If an officer attends a damage-only incident (no personal injury involved) and one of the drivers gives a positive specimen of breath or refuses to give a specimen, and then runs into a private dwelling, what power would an officer have to pursue him?
Section 6E of the Road Traffic Act 1988 provides a power of entry for a constable. This power can be used for the purpose of:
(1)(a) imposing a requirement by virtue of section 6(5) following an accident in a case where the constable reasonably suspects that the accident involved injury of any person, or
(1)(b) arresting a person under section 6D following an accident in a case where the constable reasonably suspects that the accident involved injury of any person.
There is a requirement in both subsections that the 'constable reasonably suspects that the accident involved injury of any person'. The legislation is quite clear on this and therefore, we are of the opinion that this power of entry could not be used in the case of a damage-only accident.

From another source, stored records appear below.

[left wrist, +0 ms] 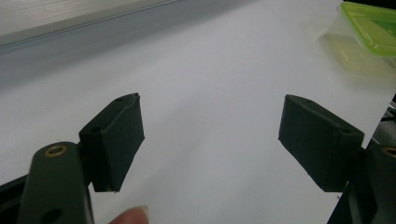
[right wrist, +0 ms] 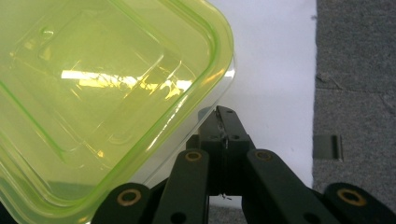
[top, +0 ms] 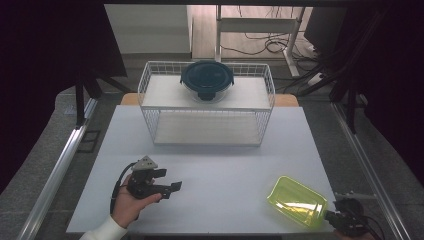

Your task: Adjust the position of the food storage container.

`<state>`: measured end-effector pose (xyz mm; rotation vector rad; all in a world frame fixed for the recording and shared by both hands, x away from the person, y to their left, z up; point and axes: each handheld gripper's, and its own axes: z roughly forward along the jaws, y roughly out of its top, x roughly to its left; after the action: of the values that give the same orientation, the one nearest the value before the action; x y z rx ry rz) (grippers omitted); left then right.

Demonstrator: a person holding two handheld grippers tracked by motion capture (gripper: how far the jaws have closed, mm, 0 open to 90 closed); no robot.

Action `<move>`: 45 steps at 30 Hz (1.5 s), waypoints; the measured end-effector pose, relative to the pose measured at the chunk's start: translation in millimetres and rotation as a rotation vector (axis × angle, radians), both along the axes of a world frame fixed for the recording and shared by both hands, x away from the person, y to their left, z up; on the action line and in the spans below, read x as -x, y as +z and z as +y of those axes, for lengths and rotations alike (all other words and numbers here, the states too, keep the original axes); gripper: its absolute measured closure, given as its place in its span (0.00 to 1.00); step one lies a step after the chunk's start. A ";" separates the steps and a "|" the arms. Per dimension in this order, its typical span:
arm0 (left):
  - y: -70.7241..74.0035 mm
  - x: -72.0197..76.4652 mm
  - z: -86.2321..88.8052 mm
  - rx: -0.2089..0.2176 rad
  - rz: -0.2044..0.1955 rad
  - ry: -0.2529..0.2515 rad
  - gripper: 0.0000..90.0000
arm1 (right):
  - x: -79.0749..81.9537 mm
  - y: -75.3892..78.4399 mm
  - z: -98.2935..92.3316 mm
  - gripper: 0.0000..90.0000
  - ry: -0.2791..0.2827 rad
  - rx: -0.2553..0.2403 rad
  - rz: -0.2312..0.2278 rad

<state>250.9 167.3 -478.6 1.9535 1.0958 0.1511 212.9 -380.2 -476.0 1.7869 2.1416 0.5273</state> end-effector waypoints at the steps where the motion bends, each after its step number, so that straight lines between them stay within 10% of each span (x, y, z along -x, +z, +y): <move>1: 0.0 0.1 0.2 0.000 0.000 0.000 0.24 | -1.7 -0.1 1.0 0.99 0.005 0.002 -0.003; 31: -3.2 0.0 2.8 0.005 0.011 0.021 0.24 | -57.2 -6.3 76.8 0.99 0.239 0.052 -0.003; 45: -3.7 -2.4 4.5 0.006 0.015 0.037 0.24 | -85.7 -6.0 144.0 0.99 0.398 0.051 -0.016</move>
<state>253.3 171.8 -482.4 1.9322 1.1418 0.1531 298.5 -236.2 -481.9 1.3265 2.4864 0.5679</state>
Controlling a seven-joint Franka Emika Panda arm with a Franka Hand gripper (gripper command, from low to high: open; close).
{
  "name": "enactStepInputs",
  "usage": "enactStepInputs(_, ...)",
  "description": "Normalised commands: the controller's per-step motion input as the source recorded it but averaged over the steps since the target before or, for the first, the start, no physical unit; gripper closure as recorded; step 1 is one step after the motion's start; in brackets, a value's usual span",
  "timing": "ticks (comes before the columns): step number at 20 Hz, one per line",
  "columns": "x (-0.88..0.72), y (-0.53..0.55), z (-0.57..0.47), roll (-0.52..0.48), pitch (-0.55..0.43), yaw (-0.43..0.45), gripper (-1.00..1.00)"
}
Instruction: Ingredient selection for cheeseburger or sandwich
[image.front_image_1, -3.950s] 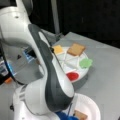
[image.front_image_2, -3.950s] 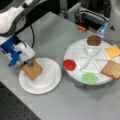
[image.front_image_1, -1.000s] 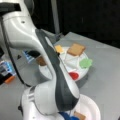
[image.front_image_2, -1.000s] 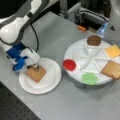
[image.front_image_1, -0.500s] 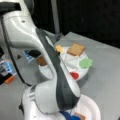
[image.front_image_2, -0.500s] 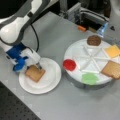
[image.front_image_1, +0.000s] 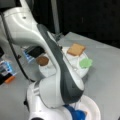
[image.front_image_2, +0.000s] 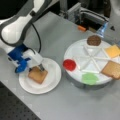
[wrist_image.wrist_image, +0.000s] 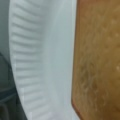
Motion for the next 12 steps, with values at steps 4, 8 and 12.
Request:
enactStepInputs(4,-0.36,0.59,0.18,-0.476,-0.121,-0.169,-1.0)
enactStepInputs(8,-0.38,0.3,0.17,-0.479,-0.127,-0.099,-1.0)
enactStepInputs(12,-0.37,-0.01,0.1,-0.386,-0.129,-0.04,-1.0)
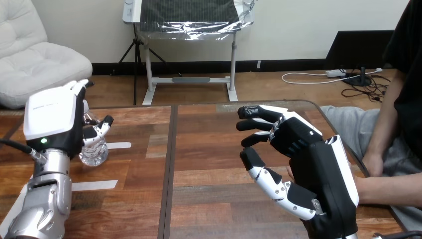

In a case where the person gave a positive specimen of breath and then ran into a private dwelling, we are of the opinion that a power of entry may be used under section 17 of PACE 1984. Section 17(1)(c)(iiia) provides a power of entry for the purpose of arresting a person for an offence under section 4 of the RTA 1988 (drive when under the influence of drink or drugs).
However, the same section cannot be used for failure to co-operate with a preliminary test. That offence is not covered specifically in section 17. The offence is not an indictable offence and therefore the power under section 17(1)(b) may not be used either. In such cases we would therefore suggest that alternatives to arrest are considered such as issuing a written charge and requisition.